What are the basic options for breast reconstruction?
The two big choices are between using your own tissue and using implants for reconstruction. Many patients have a strong preference for one of these choices. There are factors that may make one of those a better choice for you or possibly exclude the option. Some patients are so thin that there is not enough of their own tissue to reconstruct the breast. Sometimes a combination of the patient’s own tissue plus an implant is optimal.
What is a TRAM?
TRAM stands for Transverse Rectus Abdominus Myocutaneous which describes taking the lower tummy attached to the muscle that makes up half of the “six pack” to provide circulation and bringing that up in to the mastectomy site under the nearby skin and fat to make a new breast.

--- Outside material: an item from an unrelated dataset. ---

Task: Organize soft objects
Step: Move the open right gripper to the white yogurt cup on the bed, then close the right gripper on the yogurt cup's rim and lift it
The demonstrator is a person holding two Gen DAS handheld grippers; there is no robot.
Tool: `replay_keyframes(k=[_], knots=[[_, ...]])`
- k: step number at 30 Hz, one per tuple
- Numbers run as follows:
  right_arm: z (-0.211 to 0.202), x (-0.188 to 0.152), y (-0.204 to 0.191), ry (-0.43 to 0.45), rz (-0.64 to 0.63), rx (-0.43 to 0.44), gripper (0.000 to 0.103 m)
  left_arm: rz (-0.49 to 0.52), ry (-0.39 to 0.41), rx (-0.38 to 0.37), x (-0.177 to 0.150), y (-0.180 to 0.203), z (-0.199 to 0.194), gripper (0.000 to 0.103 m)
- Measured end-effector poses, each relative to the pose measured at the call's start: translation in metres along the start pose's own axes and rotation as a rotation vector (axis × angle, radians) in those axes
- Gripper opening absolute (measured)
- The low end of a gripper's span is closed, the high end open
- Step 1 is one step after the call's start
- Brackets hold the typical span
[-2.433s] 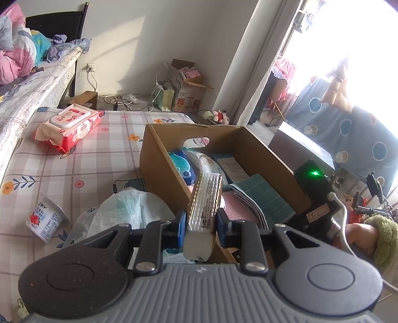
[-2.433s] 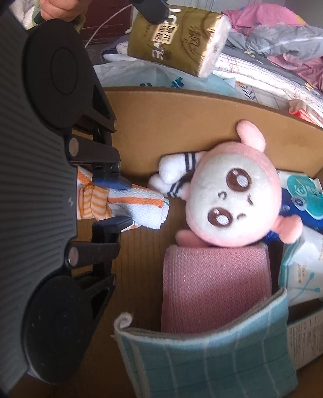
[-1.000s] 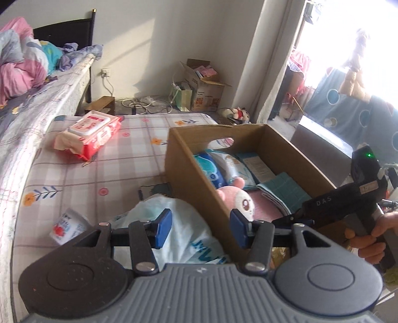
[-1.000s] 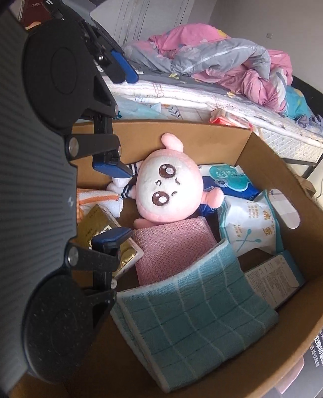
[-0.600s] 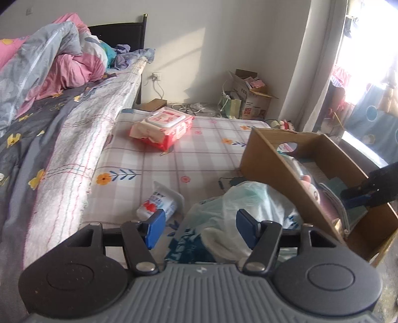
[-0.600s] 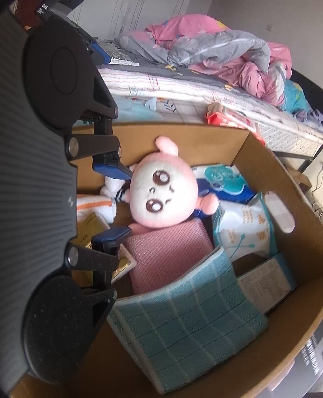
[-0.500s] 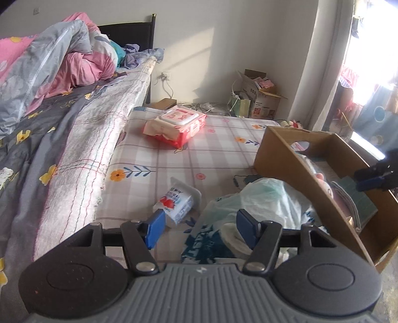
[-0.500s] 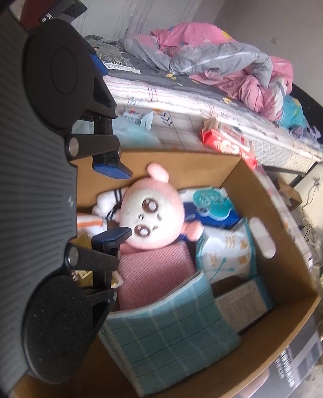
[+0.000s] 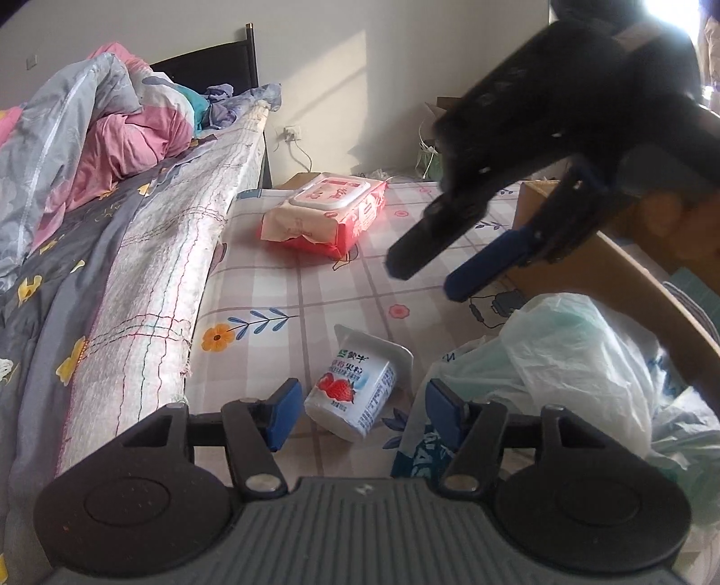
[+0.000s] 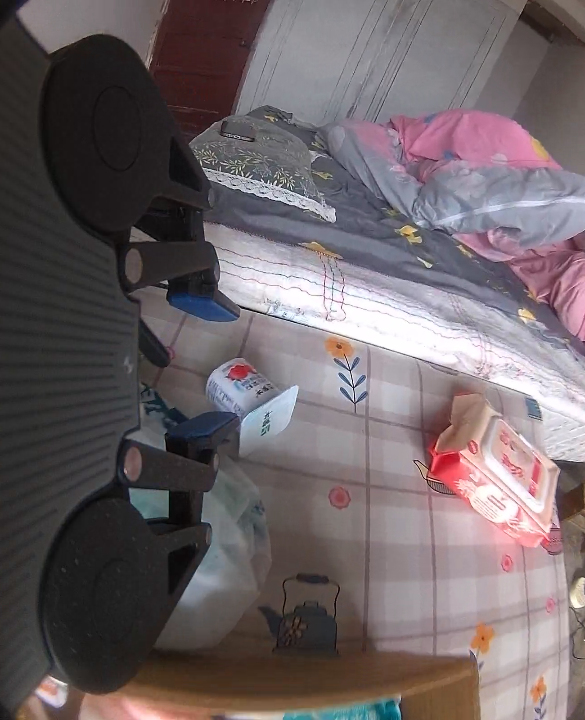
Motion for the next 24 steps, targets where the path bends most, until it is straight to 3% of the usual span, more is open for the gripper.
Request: replay_keyframes(k=[8, 16, 24], knots=[[0.078, 0.03, 0.009, -0.078, 0.023, -0.066, 0.044, -0.046, -0.066, -0.015, -0.009, -0.016, 0.034, 0.031], [0.089, 0.025, 0.002, -0.118, 0.017, -0.052, 0.043, -0.061, -0.059, -0.021, -0.014, -0.021, 0.034, 0.03], [0.087, 0.018, -0.007, -0.128, 0.004, -0.031, 0.043, -0.138, -0.13, -0.07, -0.029, -0.027, 0.043, 0.025]])
Point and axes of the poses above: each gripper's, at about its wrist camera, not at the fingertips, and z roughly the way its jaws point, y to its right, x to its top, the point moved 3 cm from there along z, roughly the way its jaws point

Some describe it as getting a “tummy tuck” and using that lower tummy to make a breast. The area where the muscle is taken from needs to be repaired, often with mesh to try to prevent a bulge in the tummy.
What are SIEP and DIEP flaps?
Superficial and Deep Inferior Epigastric arteries can supply reliable areas of skin and fat that can be moved to the breast position and using microsurgical techniques to restore circulation to the tissue by hooking up the arteries and veins to ones in the chest area. Depending upon the patient’s anatomy one may entirely spare the abdominal muscle or certainly limit the amount of muscle that is needed for the breast reconstruction.

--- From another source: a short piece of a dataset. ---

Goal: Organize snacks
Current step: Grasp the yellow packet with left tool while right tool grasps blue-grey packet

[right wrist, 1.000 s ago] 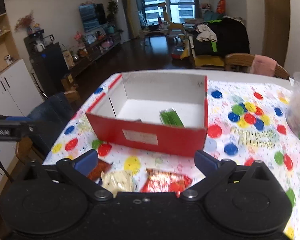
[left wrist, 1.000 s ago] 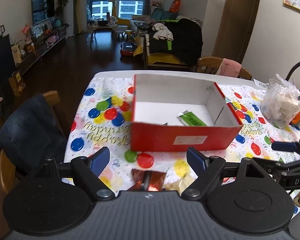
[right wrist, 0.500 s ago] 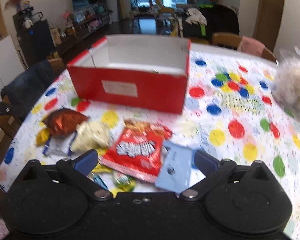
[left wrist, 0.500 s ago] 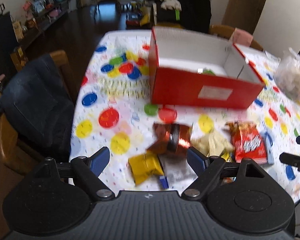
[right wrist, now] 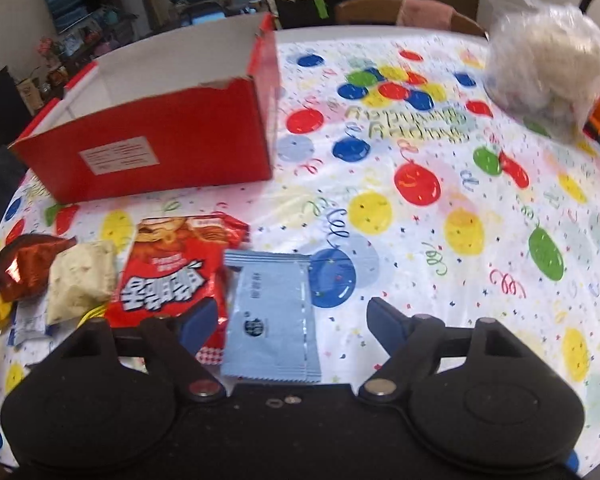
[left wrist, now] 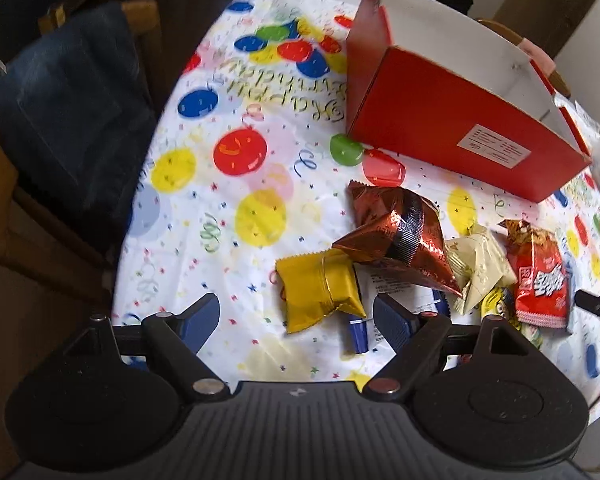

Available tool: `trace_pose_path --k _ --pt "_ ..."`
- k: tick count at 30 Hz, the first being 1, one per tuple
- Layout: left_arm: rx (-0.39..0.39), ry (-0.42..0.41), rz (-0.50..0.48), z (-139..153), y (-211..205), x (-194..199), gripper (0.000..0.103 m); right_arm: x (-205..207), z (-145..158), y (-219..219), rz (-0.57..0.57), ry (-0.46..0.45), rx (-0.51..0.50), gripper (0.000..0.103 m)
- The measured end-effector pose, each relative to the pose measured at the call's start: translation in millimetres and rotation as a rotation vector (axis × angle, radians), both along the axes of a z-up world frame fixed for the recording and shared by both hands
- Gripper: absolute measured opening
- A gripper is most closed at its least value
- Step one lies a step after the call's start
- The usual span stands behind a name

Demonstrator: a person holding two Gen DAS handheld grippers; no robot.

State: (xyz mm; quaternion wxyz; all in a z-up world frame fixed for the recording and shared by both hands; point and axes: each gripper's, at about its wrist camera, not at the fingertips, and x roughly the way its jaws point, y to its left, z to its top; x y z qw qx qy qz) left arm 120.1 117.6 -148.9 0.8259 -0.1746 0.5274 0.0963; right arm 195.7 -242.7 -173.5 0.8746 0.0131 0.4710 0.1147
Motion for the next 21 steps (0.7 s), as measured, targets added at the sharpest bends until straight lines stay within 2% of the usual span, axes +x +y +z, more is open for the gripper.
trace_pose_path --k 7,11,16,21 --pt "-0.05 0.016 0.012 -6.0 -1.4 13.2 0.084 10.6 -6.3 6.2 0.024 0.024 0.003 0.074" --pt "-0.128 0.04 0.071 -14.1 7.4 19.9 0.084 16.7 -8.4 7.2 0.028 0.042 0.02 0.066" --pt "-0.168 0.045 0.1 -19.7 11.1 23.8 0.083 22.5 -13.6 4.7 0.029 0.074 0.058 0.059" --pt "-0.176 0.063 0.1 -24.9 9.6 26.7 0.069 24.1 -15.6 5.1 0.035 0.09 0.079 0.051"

What is the Lattissimus Dorsi flap?
The Latissimus Dorsi is a large muscle on your back that can be used with or without skin from the back to help with breast reconstruction. Unless the breast is very small an implant is usually used with the Latissimus Dorsi flap for breast reconstruction.

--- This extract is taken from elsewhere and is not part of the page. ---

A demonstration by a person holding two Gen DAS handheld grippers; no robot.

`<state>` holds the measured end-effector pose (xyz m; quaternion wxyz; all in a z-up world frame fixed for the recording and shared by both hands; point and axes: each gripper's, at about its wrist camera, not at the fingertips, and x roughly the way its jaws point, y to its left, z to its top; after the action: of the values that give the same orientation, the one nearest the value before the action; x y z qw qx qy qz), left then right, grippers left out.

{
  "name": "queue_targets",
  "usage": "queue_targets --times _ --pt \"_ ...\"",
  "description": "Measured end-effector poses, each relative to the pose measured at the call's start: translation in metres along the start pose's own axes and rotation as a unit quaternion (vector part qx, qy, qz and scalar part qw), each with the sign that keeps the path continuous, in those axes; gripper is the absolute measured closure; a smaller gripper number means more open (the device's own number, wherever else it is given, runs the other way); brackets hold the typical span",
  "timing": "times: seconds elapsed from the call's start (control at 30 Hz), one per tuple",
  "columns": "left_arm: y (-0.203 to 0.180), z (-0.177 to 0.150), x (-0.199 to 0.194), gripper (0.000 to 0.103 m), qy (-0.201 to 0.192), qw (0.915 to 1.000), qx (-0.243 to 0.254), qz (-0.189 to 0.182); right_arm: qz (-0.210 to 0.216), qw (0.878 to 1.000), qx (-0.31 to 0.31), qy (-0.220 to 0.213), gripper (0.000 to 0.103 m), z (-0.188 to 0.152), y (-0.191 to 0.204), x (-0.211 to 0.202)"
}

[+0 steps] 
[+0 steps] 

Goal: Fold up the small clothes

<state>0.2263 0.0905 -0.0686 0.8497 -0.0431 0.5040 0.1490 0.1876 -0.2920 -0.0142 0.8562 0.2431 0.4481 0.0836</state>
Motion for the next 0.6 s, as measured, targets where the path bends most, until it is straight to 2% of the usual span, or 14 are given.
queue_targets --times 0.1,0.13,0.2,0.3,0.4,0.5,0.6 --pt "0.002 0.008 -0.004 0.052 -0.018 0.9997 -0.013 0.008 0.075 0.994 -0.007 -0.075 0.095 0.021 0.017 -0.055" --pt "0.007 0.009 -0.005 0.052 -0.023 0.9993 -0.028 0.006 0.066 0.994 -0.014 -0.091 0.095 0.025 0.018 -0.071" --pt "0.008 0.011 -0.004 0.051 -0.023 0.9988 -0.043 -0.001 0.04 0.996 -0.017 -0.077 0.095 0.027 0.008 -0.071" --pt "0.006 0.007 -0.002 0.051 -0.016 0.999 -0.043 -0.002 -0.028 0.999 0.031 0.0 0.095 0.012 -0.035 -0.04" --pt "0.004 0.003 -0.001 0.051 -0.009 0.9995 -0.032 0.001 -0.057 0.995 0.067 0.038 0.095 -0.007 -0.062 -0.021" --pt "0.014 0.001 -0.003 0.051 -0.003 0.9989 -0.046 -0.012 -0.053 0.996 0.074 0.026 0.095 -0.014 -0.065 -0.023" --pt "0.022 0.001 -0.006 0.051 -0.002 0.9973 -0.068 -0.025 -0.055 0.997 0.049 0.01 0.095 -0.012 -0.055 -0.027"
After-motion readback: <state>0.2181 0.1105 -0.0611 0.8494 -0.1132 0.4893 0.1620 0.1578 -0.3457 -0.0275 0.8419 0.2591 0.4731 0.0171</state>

What is a tissue Matrix (like Alloderm)?
Tissue matrix is usually formerly from a living being but processed to remove all cells but still provide a framework for the patient’s blood vessels to grow into and become the patient’s own live tissue. This has been helpful in many areas of reconstruction and particularly in breast reconstruction.
What is a tissue expander?
A tissue expander is a temporary breast implant that is filled over weeks to months to bring the breast pocket safely to the appropriate size and shape for the permanent implant. The implant is usually filled through an injection with a needle into a port underneath the skin that may be part of the implant.
Why can’t you just put a permanent implant in at the time of the procedure?
The skin of the breast after mastectomy is delicate and has very limited circulation that improves over time. Stressing it with too large an implant risks almost certain failure and loss of the skin. The expander allows judgment in how much fluid to add.
Why are some results so spectacular and others are not?
There are many factors that affect the appearance of a breast reconstruction. Certain breast shapes are easier to reconstruct than others. Some women have undergone radiation for treatment of the cancer, some mastectomies have been done preventively and have had no lymph dissection surgery, both factors affect the outcome. Some women begin reconstruction at the time of mastectomy and much of the skin and sometimes the nipple can be spared. All women have different skin and tissue characteristics. Our age changes our appearance as well as how we scar. All of these factors and more affect how the breasts will look.
What are my choices for permanent implants?
Two basic choices are saline filled and silicone gel filled. Both are FDA approved and each has its advantages and disadvantages. There are different kinds of both implants and your surgeon will help you choose what is appropriate for you.